- **Exercise objective**: Each line below from the one containing "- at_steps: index" through the one containing "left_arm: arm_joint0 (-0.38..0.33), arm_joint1" should be output exactly as it stands, and no other line should appear.

- **Data entries**:
● ● ● ● ●
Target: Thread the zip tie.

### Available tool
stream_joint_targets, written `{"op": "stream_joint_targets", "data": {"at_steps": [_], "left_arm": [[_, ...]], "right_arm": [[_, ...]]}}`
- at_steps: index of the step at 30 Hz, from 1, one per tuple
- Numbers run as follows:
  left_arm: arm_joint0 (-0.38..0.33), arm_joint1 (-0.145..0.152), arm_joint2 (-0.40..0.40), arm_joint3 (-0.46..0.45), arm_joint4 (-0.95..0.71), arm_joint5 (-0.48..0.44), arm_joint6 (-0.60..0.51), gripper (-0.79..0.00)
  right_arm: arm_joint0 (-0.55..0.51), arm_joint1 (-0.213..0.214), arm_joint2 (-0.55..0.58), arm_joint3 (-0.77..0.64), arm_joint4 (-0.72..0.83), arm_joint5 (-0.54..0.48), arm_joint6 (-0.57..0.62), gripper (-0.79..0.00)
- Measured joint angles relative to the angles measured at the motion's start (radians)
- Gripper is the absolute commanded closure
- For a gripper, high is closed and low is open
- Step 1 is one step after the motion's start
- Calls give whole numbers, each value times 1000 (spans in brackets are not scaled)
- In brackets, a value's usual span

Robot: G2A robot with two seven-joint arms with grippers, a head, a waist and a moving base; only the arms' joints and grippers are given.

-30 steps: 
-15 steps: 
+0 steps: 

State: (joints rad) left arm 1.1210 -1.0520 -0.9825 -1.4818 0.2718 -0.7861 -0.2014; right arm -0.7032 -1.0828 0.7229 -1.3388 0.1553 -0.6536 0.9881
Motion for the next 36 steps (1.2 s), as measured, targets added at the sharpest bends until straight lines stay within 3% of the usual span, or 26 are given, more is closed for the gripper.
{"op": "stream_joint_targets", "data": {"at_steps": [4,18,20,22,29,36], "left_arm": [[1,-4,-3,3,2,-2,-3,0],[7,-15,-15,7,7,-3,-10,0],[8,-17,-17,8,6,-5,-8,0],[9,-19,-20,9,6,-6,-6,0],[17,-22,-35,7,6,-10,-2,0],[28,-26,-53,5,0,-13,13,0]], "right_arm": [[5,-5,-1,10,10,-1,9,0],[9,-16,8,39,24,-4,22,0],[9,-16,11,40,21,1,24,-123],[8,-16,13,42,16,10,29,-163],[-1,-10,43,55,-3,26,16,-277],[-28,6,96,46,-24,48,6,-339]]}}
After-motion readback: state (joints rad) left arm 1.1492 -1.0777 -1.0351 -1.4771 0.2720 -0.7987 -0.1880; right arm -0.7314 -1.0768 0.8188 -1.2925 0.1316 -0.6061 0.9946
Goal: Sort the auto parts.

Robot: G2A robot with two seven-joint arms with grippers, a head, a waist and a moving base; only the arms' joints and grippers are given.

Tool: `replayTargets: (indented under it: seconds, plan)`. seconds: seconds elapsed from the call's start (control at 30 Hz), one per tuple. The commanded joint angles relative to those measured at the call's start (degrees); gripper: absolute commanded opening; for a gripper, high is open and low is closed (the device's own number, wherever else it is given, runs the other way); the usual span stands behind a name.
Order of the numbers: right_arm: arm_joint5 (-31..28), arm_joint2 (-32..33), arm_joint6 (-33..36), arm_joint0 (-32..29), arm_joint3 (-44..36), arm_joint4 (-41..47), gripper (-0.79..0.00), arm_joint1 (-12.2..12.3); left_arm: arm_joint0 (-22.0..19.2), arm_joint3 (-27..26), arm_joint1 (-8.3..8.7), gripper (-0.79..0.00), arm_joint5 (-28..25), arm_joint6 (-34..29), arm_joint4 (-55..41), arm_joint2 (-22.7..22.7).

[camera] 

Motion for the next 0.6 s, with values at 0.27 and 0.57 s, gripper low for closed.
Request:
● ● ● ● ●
- **The completed task**:
- at_steps: index of the step at 30 Hz, from 1, one per tuple
- Numbers run as follows:
  left_arm: arm_joint0 (-0.38..0.33), arm_joint1 (-0.145..0.152), arm_joint2 (-0.40..0.40), arm_joint3 (-0.46..0.45), arm_joint4 (-0.95..0.71), arm_joint5 (-0.48..0.44), arm_joint6 (-0.60..0.51), gripper (-0.79..0.00)

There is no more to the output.